Legal hacks can de-criminalize commoning that may be illegal under state law (for example, seed-sharing and humanitarian rescue) or create protected legal spaces for commoning to flourish. Prime examples include the Creative Commons licenses that hack copyright law by making creative works legally shareable. The various “rights of nature” laws are similarly legal hacks, in attempting to give formal legal personality to rivers, mountains, and landscapes as a way to protect them.
Because the prevailing framework of law authorizing corporations, cooperatives, and nonprofits fails to recognize how commoning works, it is often necessary to create new organizational forms, at least in Western nations. Some legal advocates like the Sustainable Economies Law Center and the Center for Democratic and Environmental Rights are developing innovative bylaws and financial structures to design decentralized organizations that can grow from the grassroots. They seek to create self-managed staff collectives managed as commons, and plots of “self-owning land” that have legal personhood.
Finally, actual and proposed commons/public partnerships (as mentioned earlier) are popping up in cities like Barcelona, Amsterdam, Bologna, Bangkok, Seoul, and cities associated with the “Co-Cities” movement. The point here is to develop new types of flexible, non-bureaucratic collaboration between municipal bureaucracies and commoners.
These frequently involve eldercare, child care, neighborhood improvement, public spaces and buildings, commons for digital information, and open source technologies. It remains an open question how well open-source participation can be successfully blended with the bureaucratic mindset.
As I hope my remarks make clear, the idea of the “common good” in our world of liberal constitutionalism is very much up for grabs. It is not entirely clear how it should be defined and understood; what social relations are needed to generate it; what sorts of political institutions and processes, including law, are needed to protect it; and how state power may need to be reinvented. Perhaps the most pivotal issue is what implicit vision of human flourishing and spiritual life lies behind a given vision of the common good.
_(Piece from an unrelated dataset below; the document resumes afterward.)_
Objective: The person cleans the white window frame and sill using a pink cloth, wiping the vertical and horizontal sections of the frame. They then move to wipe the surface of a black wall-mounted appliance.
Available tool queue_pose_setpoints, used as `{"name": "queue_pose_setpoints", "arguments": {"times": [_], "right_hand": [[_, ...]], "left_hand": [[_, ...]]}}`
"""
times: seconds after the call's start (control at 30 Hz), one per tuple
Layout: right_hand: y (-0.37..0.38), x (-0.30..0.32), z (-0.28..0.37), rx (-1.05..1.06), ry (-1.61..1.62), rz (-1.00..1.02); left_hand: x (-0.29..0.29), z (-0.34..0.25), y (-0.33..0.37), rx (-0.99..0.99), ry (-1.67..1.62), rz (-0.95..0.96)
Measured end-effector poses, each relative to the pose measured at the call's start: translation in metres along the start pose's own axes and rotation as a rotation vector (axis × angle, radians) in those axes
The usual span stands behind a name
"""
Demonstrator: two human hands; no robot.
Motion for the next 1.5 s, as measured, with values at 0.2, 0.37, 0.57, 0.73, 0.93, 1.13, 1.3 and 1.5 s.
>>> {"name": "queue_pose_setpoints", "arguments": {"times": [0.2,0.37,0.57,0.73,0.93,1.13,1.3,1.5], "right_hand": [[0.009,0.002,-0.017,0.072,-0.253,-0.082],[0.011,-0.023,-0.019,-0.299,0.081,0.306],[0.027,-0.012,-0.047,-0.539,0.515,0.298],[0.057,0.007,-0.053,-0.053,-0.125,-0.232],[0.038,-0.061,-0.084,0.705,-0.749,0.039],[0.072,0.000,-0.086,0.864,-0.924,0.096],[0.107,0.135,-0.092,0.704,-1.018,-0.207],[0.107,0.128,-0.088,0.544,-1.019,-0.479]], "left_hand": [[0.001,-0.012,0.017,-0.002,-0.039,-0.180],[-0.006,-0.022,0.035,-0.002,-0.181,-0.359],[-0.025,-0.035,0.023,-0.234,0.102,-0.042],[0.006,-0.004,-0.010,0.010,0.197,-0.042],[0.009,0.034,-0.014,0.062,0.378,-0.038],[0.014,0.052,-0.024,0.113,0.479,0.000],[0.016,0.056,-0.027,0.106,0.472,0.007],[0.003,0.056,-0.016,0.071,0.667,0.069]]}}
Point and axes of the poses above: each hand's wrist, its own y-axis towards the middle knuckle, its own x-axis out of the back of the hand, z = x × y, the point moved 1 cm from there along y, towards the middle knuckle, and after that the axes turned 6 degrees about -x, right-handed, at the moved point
I obviously like to think that the commons and commoning has a lot to contribute to this discussion by critiquing the limits of capitalist modernity and exploring premodern – and utterly contemporary — traditions of organized cooperation and sharing.
I also believe that a wide array of international social movements to committed to system change — degrowth, segments of the coop movement, peer production, cosmo-local production, agroecology, Slow Food and other farming and food movements, Indigenous and traditional communities, decolonization and racial justice movements, relocalization initiatives, Doughnut Economics, feminist economics, and many others — have their own vital, complementary perspectives to contribute to this larger project.
But how can a coordinated, focused response can be mounted to address the traumas of the past and urgent needs of the moment? That, distressingly, remains a very open question.